The mass murderers of the Nazi regime were ideologically motivated Germans who were inured to their crimes by a spiral of political violence, according to the first systematic analysis of the chief perpetrators of the genocide.
The research goes beyond previous studies that conclude that "ordinary people" motivated by anti-Semitism and the Nazi machine carried out the killings.
Michael Mann, professor of sociology at the University of California, Los Angeles, surveyed the biographies of 1,581 men and women known to have been involved in Nazi genocide to find common traits.
His findings, published in the journal Holocaust and Genocide Studies , show a high proportion of the killers were western Germans from regions lost to, or occupied by neighbouring countries after the first world war, and a relatively large number of Catholics and people whose professions were not destroyed by class struggle.
However, Professor Mann shows that those responsible for the genocide of 20 million people were not from one particular group but from many, joined by an ideological glue.
Ethnic German regions outside the country, except for the Sudetenland of Czechoslovakia, were disproportionately highly represented, with westerners from Alsace-Lorraine and areas lost to Denmark and Belgium particularly prominent. A large proportion fled to Germany as political refugees before their homes were "liberated", living initially in refugee camps where extremism flourished.
Within Germany, the perpetrators tended to come from regions adjacent to lost, occupied or demilitarised territories. Most came from areas where there were very few Jews.
Professor Mann believes this suggests "the origins of mass murder lay in part in a rather generalised embittered revisionism, whatever specific bite local anti-Semitic settlements may have added".
Catholics -probably lapsed -tended to be better represented than Protestants, reversing the pattern found among the mainly Protestant pre-coup Nazis.

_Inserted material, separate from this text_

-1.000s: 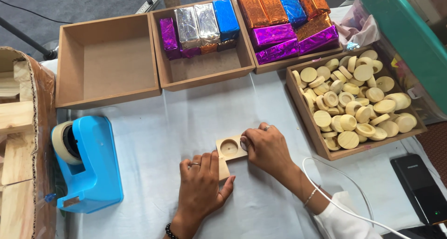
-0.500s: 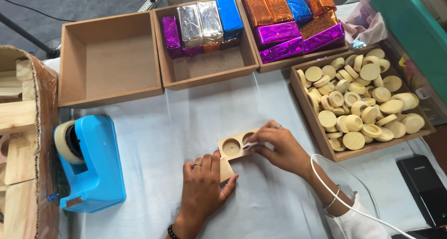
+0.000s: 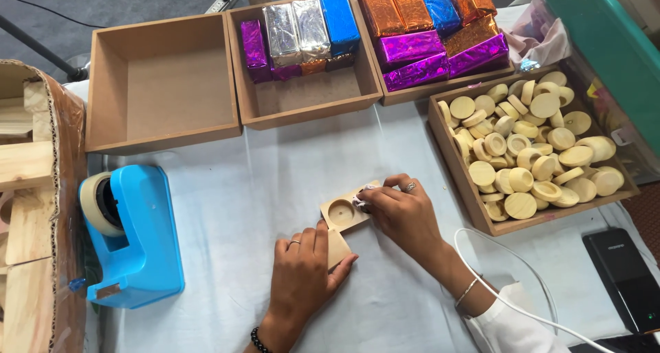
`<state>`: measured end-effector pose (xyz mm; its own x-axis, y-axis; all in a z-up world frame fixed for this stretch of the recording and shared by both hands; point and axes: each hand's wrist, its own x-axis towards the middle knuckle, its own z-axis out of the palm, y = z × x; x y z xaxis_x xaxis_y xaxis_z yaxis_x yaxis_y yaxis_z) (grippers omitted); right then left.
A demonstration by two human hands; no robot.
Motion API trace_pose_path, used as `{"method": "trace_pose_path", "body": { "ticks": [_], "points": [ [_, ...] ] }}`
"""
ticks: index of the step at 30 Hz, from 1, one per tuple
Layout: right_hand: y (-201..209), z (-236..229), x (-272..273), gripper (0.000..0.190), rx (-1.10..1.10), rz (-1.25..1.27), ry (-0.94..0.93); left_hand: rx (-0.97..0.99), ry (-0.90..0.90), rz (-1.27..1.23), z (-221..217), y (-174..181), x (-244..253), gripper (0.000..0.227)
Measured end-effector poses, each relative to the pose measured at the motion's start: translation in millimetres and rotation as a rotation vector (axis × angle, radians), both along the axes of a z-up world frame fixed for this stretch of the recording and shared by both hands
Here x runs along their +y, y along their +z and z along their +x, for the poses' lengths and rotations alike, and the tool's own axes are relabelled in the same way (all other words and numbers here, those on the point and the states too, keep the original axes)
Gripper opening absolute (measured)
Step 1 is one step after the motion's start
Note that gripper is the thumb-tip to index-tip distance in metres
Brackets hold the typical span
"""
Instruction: The person wraps a wooden block in purple foil and places it with other foil-wrapped blocks, then wipes wooden toy blocks and a two-cavity wooden piece with a white cloth, turning the pieces to wipe different surfaces. The person continues wiping additional wooden blocks on the table.
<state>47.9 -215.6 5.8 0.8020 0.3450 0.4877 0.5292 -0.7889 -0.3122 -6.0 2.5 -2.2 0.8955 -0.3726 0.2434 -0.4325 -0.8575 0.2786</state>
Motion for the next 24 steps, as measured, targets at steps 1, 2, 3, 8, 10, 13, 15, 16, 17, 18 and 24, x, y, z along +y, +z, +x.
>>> {"method": "trace_pose_path", "body": {
  "ticks": [1,2,3,8,10,13,15,16,17,18,24],
  "points": [
    [-5.0,0.3,-0.1,0.028,0.029,0.051,-0.009,-0.007,0.0,0.007,-0.5,0.0,-0.8,0.074],
    [-9.7,0.5,-0.8,0.031,0.059,0.102,-0.017,-0.013,0.0,0.014,-1.0,0.4,-2.1,0.075],
    [-5.7,-0.5,0.8,0.031,0.053,0.102,-0.02,-0.019,-0.003,0.013,0.3,1.2,-1.3,0.075],
    [3.5,3.1,-0.9,0.037,0.329,0.215,-0.004,-0.046,-0.013,0.0,3.7,4.1,0.0,0.072],
    [9.2,3.6,-3.2,0.041,0.367,0.208,0.022,-0.05,-0.007,0.01,4.1,3.9,0.7,0.071],
    [-0.6,5.8,-11.9,0.041,0.443,0.224,0.098,-0.055,0.004,0.017,4.1,4.4,2.0,0.07],
    [-7.1,7.6,-17.9,0.037,0.478,0.249,0.141,-0.057,0.001,0.016,4.3,5.0,3.4,0.07],
    [-7.3,8.7,-20.3,0.035,0.526,0.375,0.186,-0.035,0.003,0.002,4.6,5.0,4.2,0.07],
    [-7.3,9.8,-23.7,0.033,0.572,0.5,0.229,-0.015,0.003,-0.013,5.6,4.8,4.0,0.069],
    [-8.5,9.3,-24.7,0.033,0.57,0.501,0.224,-0.016,-0.002,-0.013,6.1,5.1,4.3,0.069],
    [-0.3,6.9,-26.1,0.02,0.228,0.697,-0.21,0.033,0.027,-0.053,4.2,3.1,3.8,0.07]
  ]
}}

By occupation, professionals such as teachers, doctors, lawyers and the police were found in high numbers while those from industry and agriculture were far less common.
Two-thirds of the group might loosely have qualified as "real Nazis" before the war, with just over one-third adding a track record of violence or fanaticism.
Nevertheless, Professor Mann observed: "This is not just a bunch of hardline Nazis, ready to kill from the beginning. The vast majority never dreamt they'd be killing in large numbers but were inured through escalating violence and then legitimated by war."
Professor Mann, who is writing a comparative study of ethnic cleansing, believes this core were able to draw in larger numbers of more ordinary Germans into the killing through hierarchy and comradeship.